Please return every line of the records that contains the word "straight".
%%
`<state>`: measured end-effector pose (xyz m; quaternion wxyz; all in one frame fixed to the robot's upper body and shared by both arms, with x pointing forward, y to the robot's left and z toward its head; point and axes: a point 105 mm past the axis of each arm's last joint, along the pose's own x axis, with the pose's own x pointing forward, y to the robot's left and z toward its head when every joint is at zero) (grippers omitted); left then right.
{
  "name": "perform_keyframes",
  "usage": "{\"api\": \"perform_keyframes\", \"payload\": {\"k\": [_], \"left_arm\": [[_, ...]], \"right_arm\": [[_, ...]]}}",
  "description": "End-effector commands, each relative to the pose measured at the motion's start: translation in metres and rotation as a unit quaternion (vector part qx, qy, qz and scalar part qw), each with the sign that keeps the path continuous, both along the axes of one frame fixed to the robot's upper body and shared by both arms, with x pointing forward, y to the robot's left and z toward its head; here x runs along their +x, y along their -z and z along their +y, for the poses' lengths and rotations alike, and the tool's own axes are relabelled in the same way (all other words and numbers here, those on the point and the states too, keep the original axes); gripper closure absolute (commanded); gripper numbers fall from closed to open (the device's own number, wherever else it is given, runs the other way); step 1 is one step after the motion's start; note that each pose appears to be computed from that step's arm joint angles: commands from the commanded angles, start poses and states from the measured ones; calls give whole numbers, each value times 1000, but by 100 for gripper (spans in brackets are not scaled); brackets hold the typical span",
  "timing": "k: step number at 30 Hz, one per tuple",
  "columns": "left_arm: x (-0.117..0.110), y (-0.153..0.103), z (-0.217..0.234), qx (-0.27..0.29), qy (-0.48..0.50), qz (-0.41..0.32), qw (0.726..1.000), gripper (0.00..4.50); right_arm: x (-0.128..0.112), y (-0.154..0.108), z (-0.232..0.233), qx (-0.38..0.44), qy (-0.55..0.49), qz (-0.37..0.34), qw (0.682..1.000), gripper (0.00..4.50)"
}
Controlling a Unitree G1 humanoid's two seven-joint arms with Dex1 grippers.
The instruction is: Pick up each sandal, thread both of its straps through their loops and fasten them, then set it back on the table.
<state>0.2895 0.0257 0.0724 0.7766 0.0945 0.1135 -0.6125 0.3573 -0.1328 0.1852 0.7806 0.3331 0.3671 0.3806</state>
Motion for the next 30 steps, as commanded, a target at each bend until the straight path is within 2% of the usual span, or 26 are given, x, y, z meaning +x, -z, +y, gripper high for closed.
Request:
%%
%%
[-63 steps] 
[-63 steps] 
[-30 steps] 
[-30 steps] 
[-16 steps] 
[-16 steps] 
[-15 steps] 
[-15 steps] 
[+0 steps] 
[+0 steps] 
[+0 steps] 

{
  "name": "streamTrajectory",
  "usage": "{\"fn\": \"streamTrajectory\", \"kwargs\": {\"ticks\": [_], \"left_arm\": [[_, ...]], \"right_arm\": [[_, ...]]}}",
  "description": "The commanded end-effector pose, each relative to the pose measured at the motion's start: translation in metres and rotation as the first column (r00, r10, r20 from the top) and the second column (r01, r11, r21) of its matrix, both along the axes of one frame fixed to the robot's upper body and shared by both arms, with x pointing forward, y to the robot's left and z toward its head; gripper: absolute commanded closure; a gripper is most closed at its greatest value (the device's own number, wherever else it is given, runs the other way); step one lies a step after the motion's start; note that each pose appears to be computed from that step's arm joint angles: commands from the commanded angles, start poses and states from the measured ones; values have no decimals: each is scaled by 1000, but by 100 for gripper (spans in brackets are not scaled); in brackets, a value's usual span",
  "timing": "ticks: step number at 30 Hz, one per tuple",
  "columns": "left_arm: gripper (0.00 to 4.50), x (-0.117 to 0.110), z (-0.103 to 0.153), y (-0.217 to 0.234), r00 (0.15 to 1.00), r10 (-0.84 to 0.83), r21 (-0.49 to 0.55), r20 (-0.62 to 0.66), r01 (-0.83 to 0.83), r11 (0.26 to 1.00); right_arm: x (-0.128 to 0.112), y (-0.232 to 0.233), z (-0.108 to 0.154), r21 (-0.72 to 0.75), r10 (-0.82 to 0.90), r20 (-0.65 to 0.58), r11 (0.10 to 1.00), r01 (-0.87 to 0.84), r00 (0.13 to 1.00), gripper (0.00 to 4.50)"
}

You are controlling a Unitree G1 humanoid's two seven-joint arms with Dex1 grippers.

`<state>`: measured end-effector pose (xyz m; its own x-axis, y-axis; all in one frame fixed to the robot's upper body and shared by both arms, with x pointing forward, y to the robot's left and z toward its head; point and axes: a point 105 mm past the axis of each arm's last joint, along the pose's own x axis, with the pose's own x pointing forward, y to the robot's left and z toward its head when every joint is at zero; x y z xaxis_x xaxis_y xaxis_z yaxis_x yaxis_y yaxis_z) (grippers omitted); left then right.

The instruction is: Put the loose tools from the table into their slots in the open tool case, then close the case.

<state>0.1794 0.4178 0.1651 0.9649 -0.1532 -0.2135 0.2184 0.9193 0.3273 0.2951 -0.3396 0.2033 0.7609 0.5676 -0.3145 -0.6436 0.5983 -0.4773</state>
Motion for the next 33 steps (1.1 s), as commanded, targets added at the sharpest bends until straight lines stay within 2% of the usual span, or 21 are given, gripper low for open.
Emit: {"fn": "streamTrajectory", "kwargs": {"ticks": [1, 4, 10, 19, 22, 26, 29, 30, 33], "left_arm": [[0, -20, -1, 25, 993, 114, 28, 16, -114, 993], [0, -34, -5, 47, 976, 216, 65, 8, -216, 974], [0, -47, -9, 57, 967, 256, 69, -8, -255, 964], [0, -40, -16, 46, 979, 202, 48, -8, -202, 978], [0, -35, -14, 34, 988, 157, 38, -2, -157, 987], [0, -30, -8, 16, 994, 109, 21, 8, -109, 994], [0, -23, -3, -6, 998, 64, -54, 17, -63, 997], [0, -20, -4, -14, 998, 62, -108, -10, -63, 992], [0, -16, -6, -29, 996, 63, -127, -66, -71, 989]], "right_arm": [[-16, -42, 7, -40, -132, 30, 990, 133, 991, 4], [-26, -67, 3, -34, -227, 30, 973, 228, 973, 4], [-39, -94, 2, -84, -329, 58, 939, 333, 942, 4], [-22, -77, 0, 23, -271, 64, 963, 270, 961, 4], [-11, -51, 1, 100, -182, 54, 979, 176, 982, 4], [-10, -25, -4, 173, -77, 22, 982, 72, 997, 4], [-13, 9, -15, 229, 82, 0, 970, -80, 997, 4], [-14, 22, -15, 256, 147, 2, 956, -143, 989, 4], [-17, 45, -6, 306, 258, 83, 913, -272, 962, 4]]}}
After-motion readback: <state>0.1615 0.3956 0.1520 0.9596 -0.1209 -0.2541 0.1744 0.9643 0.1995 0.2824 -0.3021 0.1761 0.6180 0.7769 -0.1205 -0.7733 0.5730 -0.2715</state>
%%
ANSWER TO THIS PROBLEM:
Motion for the next 30 steps, as commanded, a target at each bend until the straight path is within 2% of the usual span, or 26 are given, x, y, z meaning +x, -z, +y, gripper high for closed.
Motion for the next 33 steps (1.1 s), as commanded, targets added at the sharpest bends until straight lines stay within 2% of the usual span, or 21 are given, gripper low for open.

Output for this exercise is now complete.